Thursday, 1 November 2018
…that you do not become sluggish, but imitate those who through faith and patience inherit the promises. Hebrews 6:12
The “same diligence to the full assurance of hope until the end” which was stated in the preceding verse is now explained by saying, “that you do not become sluggish.” To become sluggish implies a change from one state to another. In this case, it is going from diligence to sluggishness. This word was introduced in verse 5:11 as “dull” as in “dull in hearing.” This is now its last use in the Bible. It signifies being lackadaisical, lazy, and so on. The author is imploring his Hebrew audience to not allow this type of attitude to prevail, but rather to remain diligent. He then explains the rest of the words from 5:11, and which contrast being sluggish in this verse by saying, “but imitate those who through faith and patience inherit the promises.”

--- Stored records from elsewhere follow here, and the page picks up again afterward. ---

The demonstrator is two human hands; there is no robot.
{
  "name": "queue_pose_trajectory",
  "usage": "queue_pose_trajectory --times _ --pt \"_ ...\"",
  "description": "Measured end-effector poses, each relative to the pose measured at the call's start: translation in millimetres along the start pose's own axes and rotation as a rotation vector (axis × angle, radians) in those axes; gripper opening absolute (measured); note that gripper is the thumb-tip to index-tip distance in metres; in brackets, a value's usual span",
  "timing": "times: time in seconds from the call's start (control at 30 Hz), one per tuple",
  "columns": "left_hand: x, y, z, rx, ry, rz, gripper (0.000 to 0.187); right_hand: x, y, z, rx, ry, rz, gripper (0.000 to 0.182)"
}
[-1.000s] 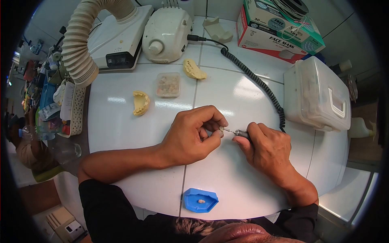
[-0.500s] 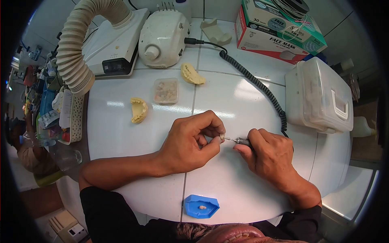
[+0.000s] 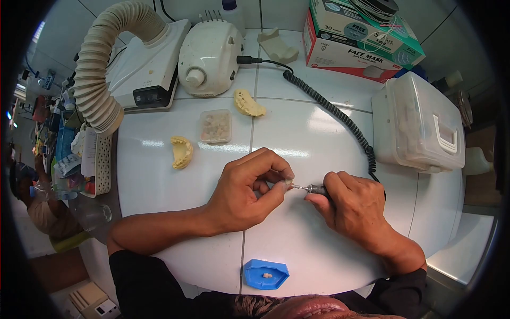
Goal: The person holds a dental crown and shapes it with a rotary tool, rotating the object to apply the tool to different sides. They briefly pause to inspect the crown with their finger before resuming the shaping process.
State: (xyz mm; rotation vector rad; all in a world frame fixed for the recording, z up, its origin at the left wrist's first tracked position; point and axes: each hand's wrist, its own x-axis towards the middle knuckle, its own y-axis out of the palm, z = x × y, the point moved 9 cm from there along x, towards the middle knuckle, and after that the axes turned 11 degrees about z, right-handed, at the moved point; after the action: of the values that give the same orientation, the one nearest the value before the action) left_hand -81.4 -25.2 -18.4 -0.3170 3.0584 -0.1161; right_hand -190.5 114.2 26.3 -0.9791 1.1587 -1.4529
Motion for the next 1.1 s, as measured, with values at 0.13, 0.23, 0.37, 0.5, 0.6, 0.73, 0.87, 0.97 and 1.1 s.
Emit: queue_pose_trajectory --times 0.13,0.23,0.37,0.5,0.6,0.73,0.87,0.97,1.1 --pt "0.6 -0.6 2.0 -0.039 -0.010 0.009 0.015 0.3 -1.5 -0.3 -0.001 -0.003 -0.005 0.051" --pt "-0.1 -1.2 2.5 -0.039 -0.018 0.004 0.016 -0.1 -1.2 0.3 0.006 0.002 0.000 0.051" --pt "1.3 1.5 1.5 -0.018 -0.056 0.079 0.017 0.6 -0.8 -0.8 0.017 0.009 0.008 0.050" --pt "1.0 -0.9 1.7 -0.047 -0.042 0.016 0.018 1.4 -1.0 -0.7 0.016 0.013 0.008 0.050" --pt "1.3 -0.6 0.9 -0.088 -0.050 0.008 0.019 1.2 -0.8 -0.5 0.005 0.017 0.014 0.051" --pt "1.3 -1.1 1.8 -0.071 -0.040 0.014 0.020 1.7 -1.3 0.1 -0.003 0.015 0.012 0.051" --pt "0.9 -1.7 3.5 -0.085 -0.056 0.009 0.020 1.4 -0.8 -0.4 -0.004 0.019 0.015 0.051" --pt "1.2 -2.2 2.3 -0.064 -0.050 0.007 0.020 1.6 -0.5 -0.7 -0.005 0.024 0.021 0.051" --pt "1.4 -1.7 3.4 -0.076 -0.038 0.013 0.019 2.2 -0.5 -0.4 0.001 0.028 0.033 0.051"
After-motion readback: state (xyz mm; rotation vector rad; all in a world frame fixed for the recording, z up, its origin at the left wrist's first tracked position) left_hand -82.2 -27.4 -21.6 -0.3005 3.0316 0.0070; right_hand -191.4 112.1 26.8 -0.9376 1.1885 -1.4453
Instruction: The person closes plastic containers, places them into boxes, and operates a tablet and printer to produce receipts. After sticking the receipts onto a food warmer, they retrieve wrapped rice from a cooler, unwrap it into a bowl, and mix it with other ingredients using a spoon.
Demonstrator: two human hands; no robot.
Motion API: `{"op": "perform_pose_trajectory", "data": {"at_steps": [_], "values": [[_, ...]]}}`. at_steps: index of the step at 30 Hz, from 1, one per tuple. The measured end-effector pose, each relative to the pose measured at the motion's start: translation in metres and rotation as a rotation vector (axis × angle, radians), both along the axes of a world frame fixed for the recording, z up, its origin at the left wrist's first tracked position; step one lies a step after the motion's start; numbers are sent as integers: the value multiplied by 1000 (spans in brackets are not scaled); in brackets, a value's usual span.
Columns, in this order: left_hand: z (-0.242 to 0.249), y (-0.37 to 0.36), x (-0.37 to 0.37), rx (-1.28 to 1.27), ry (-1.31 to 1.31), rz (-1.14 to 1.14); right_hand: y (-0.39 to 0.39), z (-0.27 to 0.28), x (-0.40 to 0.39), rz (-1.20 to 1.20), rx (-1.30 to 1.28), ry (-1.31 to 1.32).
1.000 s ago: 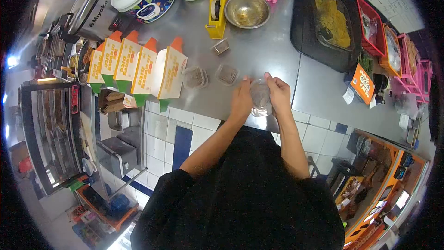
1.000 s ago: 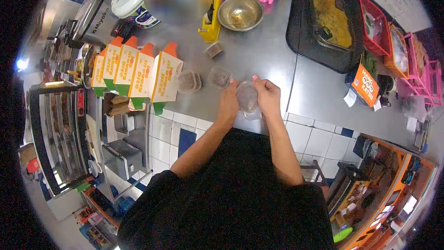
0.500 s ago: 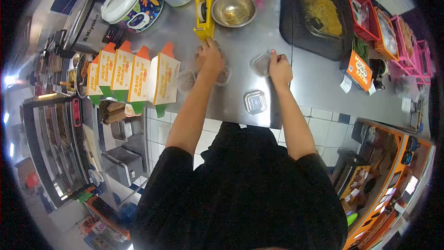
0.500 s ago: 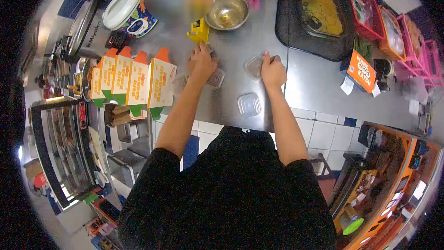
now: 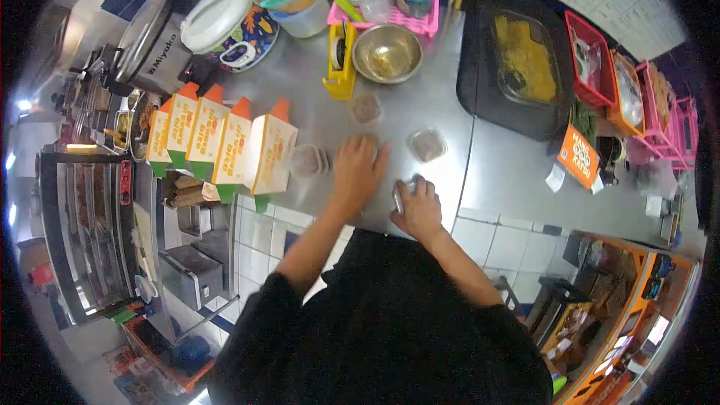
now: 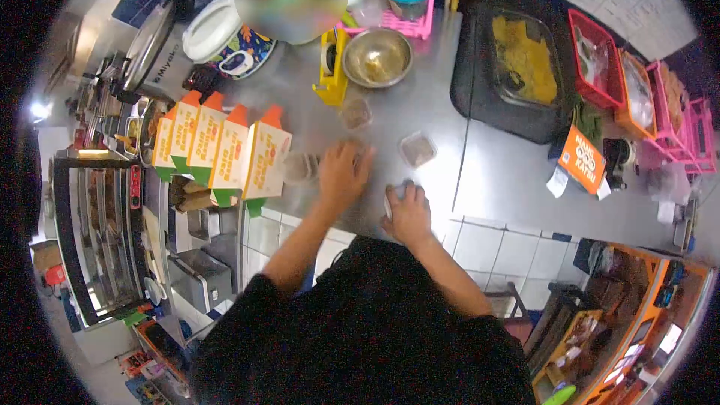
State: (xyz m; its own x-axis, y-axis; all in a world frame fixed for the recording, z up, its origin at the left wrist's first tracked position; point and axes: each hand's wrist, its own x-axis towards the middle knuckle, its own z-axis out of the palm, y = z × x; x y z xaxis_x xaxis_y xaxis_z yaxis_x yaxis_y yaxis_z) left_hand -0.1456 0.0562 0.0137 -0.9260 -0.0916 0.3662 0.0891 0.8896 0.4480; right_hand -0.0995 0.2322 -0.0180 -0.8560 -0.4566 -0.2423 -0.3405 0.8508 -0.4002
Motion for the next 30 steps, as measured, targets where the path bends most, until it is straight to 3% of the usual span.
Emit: {"op": "perform_pose_trajectory", "data": {"at_steps": [4, 6, 8, 9, 10, 12, 16, 17, 18, 23, 24, 25, 28, 30], "values": [[-10, -1, 94, 265, -94, 99, 16, 16, -38, -110, -157, -163], [-21, -3, 138, 308, -143, 228, 35, -2, -79, -227, -792, -501], [-28, -1, 169, 329, -165, 307, 36, 45, -141, -261, -961, -495], [-24, 1, 180, 392, -215, 382, 35, 77, -176, -200, -823, -266], [-22, 3, 188, 455, -258, 457, 35, 82, -213, -226, -974, -331], [-23, 6, 200, 470, -276, 508, 23, 94, -282, -269, -926, -187], [-27, 19, 207, 629, -336, 676, -21, 51, -408, -235, -720, 75], [-27, 21, 208, 596, -330, 649, -33, 51, -420, -212, -487, 66], [-23, 24, 208, 593, -321, 664, -44, 49, -428, -184, -255, 59], [-19, 32, 231, 695, -411, 777, -61, 15, -434, -186, 43, 372], [-18, 33, 237, 729, -406, 814, -60, 15, -439, -139, 106, 316], [-14, 31, 240, 732, -440, 829, -56, 10, -439, -74, 90, 353], [-17, 16, 235, 829, -452, 917, -51, -2, -429, -183, 27, 545], [-19, -2, 212, 699, -377, 966, -39, 24, -388, -277, -258, 685]]}}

Some older translations say that they are to be “followers” of those examples. This misses the force of the thought. One can follow without imitating. Rather, we are to emulate them. Further, the Greek of the verb for “inherit” is in the present tense. It should say, “are inheriting.” There is no doubt about their state. They are in the process of inheriting the promises, and the author asks his readers to imitate them as they conduct their lives in Christ with the same diligence. In this, they will remain confident of the hope they possess. They too are inheriting the promises, but to become sluggish in their attitude will cause them to lose the confidence they should possess in this. When one lacks confidence, they become ineffective in the matters in which their confidence is lacking.

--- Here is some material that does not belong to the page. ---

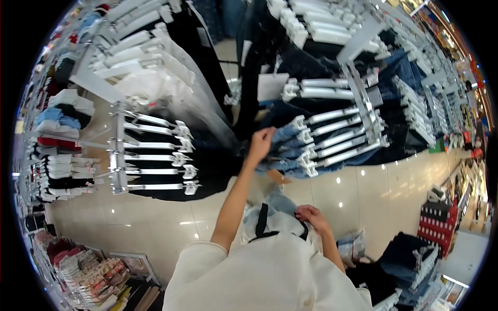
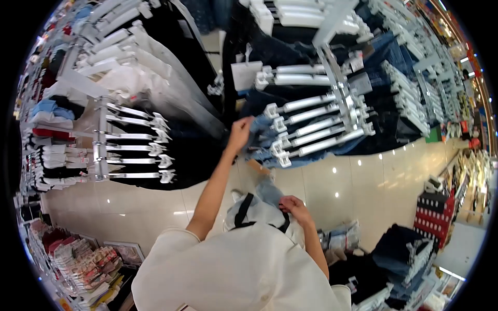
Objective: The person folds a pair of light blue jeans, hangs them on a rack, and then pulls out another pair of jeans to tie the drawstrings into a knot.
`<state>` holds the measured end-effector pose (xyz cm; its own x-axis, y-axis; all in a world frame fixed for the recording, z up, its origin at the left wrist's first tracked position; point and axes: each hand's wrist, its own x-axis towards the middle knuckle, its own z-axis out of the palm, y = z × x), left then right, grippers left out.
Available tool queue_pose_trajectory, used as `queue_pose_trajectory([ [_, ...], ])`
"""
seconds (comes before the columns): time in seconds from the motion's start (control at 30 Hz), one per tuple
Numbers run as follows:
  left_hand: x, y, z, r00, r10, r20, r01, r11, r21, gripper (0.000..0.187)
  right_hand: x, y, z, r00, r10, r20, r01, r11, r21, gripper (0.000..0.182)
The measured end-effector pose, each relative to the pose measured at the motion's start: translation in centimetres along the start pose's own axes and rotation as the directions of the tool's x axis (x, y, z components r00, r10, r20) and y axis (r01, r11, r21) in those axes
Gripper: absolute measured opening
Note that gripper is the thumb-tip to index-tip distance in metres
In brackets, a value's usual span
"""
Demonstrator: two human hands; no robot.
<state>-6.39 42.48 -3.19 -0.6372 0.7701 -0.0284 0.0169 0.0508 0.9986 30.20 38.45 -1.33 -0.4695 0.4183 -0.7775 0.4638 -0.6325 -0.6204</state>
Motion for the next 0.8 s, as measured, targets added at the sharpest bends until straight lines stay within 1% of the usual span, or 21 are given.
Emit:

Some of those who are referred to in this verse will be explicitly named in Chapter 11, the “Hall of Fame” of the faith. It is those who persevere in faith and good works that will receive the greater blessing on that day. All who have come to saving faith in the Lord’s promises (as are realized in Messiah), the redeemed of the ages, will be there. However, there will certainly be different rewards and many losses based on what we do in this life. But one should never feel that his contribution is insignificant compared to great scholars, evangelists, or theologians. Hebrews 11 will show that whatever is worthy of reward is that which is done in faith. One can be a great Bible scholar, but possess little faith in the Bible. Another can be a janitor with little theological training, and yet he can possess complete faith in what the Bible proclaims. Which of the two is on the more sure footing?

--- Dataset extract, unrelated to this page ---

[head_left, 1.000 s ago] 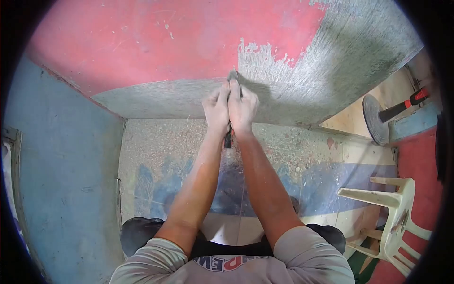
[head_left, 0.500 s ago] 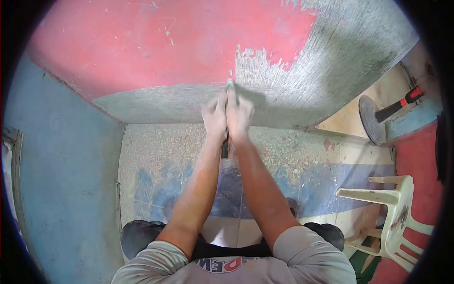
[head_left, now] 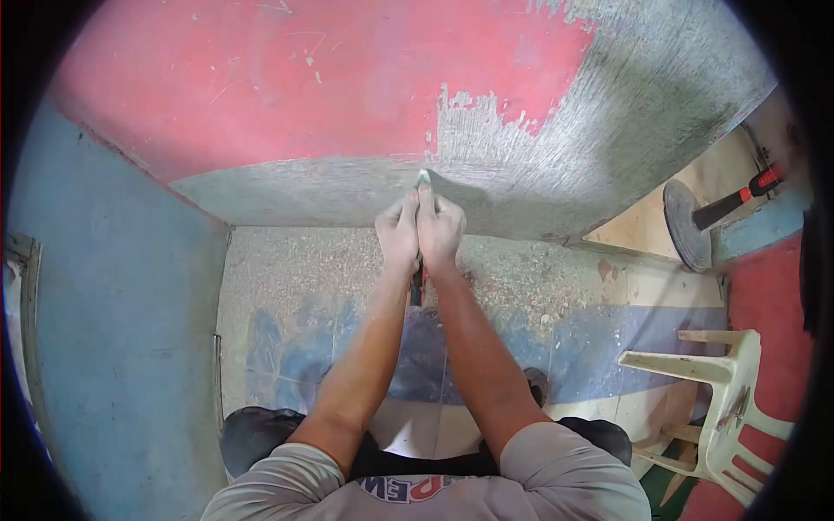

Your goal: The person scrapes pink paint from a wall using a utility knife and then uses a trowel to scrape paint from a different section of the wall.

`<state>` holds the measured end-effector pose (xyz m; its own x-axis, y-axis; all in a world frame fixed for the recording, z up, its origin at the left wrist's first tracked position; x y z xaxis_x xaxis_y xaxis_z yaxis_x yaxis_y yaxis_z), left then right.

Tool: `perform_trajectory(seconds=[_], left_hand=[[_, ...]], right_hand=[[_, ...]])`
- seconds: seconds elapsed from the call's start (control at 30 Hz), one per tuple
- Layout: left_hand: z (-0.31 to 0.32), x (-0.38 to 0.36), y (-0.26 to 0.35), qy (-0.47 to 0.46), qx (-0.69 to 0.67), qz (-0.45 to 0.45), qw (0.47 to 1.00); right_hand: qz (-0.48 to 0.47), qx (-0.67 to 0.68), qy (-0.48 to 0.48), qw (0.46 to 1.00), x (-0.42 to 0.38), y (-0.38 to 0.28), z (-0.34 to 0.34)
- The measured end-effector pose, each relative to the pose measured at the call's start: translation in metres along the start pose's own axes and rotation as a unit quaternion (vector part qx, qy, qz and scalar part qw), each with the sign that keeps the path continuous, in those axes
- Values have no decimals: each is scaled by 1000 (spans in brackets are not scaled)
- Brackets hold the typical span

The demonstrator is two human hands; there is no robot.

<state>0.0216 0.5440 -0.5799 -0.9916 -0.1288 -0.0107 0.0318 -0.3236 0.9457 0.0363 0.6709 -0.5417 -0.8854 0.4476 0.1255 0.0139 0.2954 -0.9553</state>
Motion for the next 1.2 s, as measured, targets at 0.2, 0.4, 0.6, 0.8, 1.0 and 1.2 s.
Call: perform_trajectory(seconds=[0.2, 0.4, 0.6, 0.8, 1.0, 1.2], left_hand=[[6, 1, 14, -26, -18, -10, 999], [-8, 2, 4, 20, 100, 51, 993], [27, 14, 60, -36, -9, 46, 998], [-5, -1, -6, 10, 63, -26, 998], [48, 25, 122, -73, -64, 69, 993], [16, 1, 63, 0, 65, 2, 998]], right_hand=[[7, 38, -3, 999, 4, -7, -2], [-33, 36, 25, 998, -2, 6, 2], [-50, 15, 1, 999, 22, -57, -16], [16, -14, -17, 1000, 1, -2, -3], [-69, 64, 0, 996, 35, -125, -28], [-26, 0, 6, 1000, 7, -55, -16]])
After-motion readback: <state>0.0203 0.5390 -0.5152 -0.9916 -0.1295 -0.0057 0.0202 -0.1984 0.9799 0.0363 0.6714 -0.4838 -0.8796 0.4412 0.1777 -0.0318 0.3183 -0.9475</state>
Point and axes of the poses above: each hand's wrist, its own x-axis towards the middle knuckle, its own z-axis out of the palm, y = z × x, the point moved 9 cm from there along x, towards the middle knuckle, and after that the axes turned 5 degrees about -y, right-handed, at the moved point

Life application: Although there is surely a ranking within the gifts which God portions out to His people, it doesn’t necessarily mean the reward for exercising a lesser gift will be less than that of exercising a greater gift. If a person who has a greater gift doesn’t exercise it, by faith, to his utmost, can he expect greater rewards than someone who cheerfully and humbly exercises his lesser gift in total faith? Each person is given a gift and the ability to exercise it, in faith, to the glory of Christ Jesus. Let us ever strive to do so to the utmost of our ability!
Thank you O God, for the gifts that You have given to us in our Christian walk. Help us to be aware of them, exercise them to our utmost, and to do this in a manner which brings glory to You and not to us. May we never look down on, or in envy of, others as they pursue the exercise of their gifts. Glory to You for how You have dealt with us! Amen.